Dairy farmers speak out after critical report

Canadian dairy producers think a recent think-tank report misses the benefits and exaggerates the challenges that their industry faces.

However, Dairy Farmers of Canada said it was pleased to see the benefits of supply management recognized in the Supply Management 2.0 report, even though it disagrees with the tone of the analysis.

“The authors observe that supply management ensures relatively stable levels of milk pricing and production over the long term, thus protecting Canadians from the wild fluctuations seen in other countries, yet they make theoretical recommendations that are at odds with the existing environment and elements of supply management,” said DFC president Pierre Lampon.

Related story: Dairy sector given dire warning about future

The report, published by Dalhousie University’s Agri-Food Analytics Lab and University of Guelph’s Arrel Food Institute, and written by Sylvain Charlebois, Jean-Luc Lemieux and Simon Somogyi, said the current trends in the dairy industry will lead to a financially crippled sector unable to compete with foreign imports and shrinking to a tiny population of farmers.

DFC thinks the authors’ suggestion that the federal government buy back quota from some dairy farmers would be counterproductive.

“There is an implication in the report to reduce the level of domestic production, with a buyback program, when farmers will be striving to maintain and grow markets at a time when domestic food security is even more relevant,” said Lampon.

“Canadians recognize the importance of self-sufficiency in our food production. The pandemic has highlighted the weakness of models that rely disproportionately on foreign products.” The report notes that eliminating supply management might actually increase dairy prices, as happened in Australia, an acknowledgement that the DFC said shows the value of supply management’s ability to avoid shortages and surpluses.

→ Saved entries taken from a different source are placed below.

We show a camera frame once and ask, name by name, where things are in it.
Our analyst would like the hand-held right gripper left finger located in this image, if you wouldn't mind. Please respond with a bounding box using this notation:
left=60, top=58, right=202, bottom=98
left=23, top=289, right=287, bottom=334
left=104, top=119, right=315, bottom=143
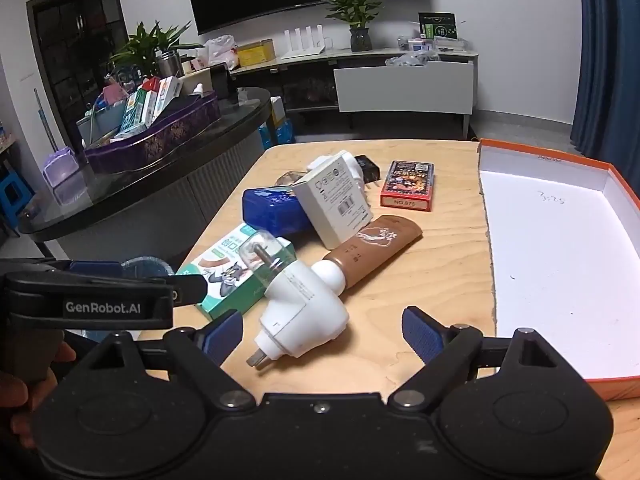
left=82, top=308, right=256, bottom=409

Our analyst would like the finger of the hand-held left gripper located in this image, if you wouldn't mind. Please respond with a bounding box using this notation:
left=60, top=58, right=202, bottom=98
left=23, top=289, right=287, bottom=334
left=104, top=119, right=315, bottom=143
left=169, top=274, right=209, bottom=307
left=0, top=258, right=127, bottom=278

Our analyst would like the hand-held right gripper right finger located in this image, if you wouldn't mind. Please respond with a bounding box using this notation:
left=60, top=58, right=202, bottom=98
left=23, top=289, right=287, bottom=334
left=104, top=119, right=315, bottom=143
left=387, top=306, right=566, bottom=409

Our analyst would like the green bandage box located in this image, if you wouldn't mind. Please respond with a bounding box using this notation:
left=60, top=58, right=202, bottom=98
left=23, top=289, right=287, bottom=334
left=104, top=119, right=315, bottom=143
left=176, top=223, right=296, bottom=321

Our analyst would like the brown cream tube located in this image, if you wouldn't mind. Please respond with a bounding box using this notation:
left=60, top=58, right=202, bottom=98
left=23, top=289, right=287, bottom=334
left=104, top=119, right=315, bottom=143
left=311, top=214, right=424, bottom=297

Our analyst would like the blue floss pick box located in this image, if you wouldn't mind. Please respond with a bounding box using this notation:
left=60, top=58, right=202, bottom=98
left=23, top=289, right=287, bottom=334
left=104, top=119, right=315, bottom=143
left=242, top=186, right=321, bottom=238

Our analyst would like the orange and white box tray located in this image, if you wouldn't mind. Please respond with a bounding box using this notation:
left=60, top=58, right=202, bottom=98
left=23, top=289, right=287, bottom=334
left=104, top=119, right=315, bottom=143
left=477, top=138, right=640, bottom=402

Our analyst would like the red playing card box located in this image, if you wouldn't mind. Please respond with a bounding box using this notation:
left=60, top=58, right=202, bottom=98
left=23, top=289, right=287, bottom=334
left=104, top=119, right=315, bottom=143
left=380, top=160, right=436, bottom=208

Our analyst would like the white cardboard box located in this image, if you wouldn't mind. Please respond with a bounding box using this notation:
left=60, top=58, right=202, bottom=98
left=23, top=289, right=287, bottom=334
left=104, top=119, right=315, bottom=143
left=291, top=150, right=373, bottom=251

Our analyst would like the black charger plug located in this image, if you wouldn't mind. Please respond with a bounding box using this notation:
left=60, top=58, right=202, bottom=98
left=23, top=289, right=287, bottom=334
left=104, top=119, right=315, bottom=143
left=354, top=155, right=383, bottom=186

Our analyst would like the person's left hand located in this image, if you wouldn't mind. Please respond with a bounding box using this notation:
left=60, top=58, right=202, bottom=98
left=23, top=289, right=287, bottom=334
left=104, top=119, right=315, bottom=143
left=0, top=344, right=77, bottom=450

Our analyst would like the black round glass table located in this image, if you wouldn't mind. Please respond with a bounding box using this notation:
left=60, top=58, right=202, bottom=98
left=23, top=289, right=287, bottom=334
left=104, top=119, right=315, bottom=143
left=17, top=87, right=271, bottom=271

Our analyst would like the blue stool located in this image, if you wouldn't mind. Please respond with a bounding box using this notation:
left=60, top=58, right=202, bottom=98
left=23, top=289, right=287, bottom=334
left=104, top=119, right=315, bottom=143
left=0, top=172, right=36, bottom=226

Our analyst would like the purple patterned tin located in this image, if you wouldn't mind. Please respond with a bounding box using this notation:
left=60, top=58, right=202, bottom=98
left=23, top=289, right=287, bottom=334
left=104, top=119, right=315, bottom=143
left=82, top=91, right=221, bottom=175

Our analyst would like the green and white carton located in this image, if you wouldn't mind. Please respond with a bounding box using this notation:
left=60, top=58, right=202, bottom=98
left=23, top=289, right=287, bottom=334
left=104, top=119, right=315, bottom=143
left=120, top=89, right=161, bottom=132

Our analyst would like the blue plastic bag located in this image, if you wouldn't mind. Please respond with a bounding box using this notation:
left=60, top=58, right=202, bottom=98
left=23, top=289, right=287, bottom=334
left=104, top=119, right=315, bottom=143
left=257, top=119, right=296, bottom=148

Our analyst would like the dark glass cabinet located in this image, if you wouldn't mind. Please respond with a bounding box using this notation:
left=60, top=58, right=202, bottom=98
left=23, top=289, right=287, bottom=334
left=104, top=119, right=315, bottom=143
left=27, top=0, right=126, bottom=151

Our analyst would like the leafy green plant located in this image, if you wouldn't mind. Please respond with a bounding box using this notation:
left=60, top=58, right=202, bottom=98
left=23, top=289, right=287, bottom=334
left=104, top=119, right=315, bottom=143
left=107, top=20, right=201, bottom=78

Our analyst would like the white plastic bag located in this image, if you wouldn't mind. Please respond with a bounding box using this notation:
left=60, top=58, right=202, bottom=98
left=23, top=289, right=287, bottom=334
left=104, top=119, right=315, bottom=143
left=205, top=35, right=238, bottom=68

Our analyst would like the yellow box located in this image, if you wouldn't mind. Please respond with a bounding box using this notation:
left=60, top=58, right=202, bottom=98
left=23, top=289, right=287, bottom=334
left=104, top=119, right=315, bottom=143
left=236, top=39, right=276, bottom=67

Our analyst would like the white and grey tv stand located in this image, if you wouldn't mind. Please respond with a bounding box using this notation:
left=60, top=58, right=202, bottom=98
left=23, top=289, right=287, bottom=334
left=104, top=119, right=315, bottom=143
left=230, top=47, right=478, bottom=141

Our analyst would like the white router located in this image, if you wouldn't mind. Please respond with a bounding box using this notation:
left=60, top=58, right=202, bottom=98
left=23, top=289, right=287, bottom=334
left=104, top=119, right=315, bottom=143
left=282, top=25, right=326, bottom=58

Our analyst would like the small clutter on stand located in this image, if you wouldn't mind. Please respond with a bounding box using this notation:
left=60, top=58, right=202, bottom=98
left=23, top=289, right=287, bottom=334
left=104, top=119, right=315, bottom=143
left=385, top=35, right=471, bottom=67

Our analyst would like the green and black box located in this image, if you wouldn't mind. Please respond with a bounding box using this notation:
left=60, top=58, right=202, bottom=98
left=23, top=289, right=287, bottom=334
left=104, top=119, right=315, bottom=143
left=418, top=11, right=458, bottom=41

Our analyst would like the potted plant in dark vase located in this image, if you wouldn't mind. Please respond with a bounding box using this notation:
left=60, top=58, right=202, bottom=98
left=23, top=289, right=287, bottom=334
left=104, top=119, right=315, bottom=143
left=325, top=0, right=391, bottom=52

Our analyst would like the dark blue curtain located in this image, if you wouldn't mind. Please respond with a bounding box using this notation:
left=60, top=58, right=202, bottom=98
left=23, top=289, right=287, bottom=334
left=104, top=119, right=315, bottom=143
left=570, top=0, right=640, bottom=161

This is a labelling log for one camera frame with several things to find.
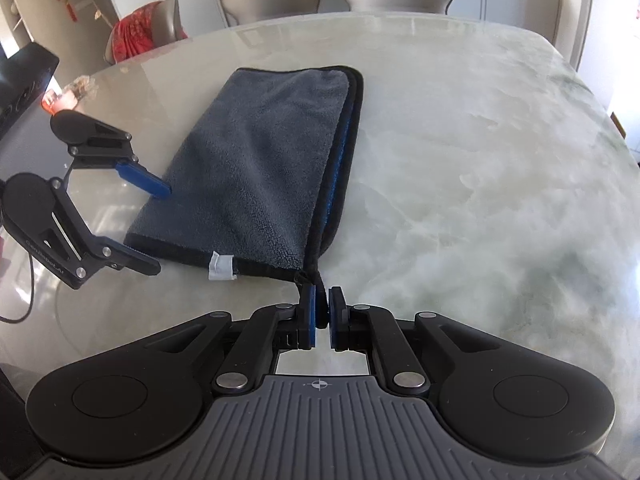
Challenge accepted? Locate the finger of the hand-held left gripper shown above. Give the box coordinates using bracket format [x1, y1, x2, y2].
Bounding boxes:
[50, 110, 173, 200]
[0, 172, 162, 291]

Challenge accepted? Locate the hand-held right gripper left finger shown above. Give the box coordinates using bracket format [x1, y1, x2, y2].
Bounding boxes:
[112, 285, 319, 395]

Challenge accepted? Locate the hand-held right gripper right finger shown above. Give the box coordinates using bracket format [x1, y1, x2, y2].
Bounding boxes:
[329, 287, 528, 395]

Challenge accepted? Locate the blue and grey towel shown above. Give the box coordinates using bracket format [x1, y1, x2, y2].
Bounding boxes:
[124, 66, 364, 287]

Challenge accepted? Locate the white shelf unit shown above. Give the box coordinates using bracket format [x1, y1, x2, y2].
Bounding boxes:
[0, 0, 38, 56]

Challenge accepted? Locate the dried branch decoration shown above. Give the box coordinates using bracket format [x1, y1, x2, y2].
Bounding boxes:
[82, 0, 117, 28]

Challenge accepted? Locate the red patterned cloth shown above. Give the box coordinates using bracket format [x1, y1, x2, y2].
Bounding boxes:
[111, 2, 162, 63]

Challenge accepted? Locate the beige chair with draped cloth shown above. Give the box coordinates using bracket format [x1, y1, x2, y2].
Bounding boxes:
[105, 0, 188, 65]

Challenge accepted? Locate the black cable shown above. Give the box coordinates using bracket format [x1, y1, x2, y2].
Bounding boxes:
[0, 247, 36, 323]

The report claims that innovation and future-focused developments are being hampered by the supply management system because of the inflexibility and costs of the quota system, but DFC says the opposite is true.

Unlike some other sectors, the stability of supply management has actually promoted investments and innovation, as demonstrated by gains in efficiency and sustainability,” said Lampon.

“For example, since 2011, milk production has reduced its carbon footprint by seven percent. Many of those elements have progressed because of the stability provided by supply management, not in spite of it. Changing the system would put that at risk.” The report accuses the Canadian dairy industry of being resistant to change and defiant in the face of dangerous trends.

Lampon said the industry is always evolving. The federal government, provincial dairy organizations and national bodies are adapting the industry to numerous challenges, but maintaining a “vision which will continue to ensure that the dairy sector is an important source of jobs, growth and innovation, food security for Canadians and … high quality domestic dairy (production and industry) for future generations.”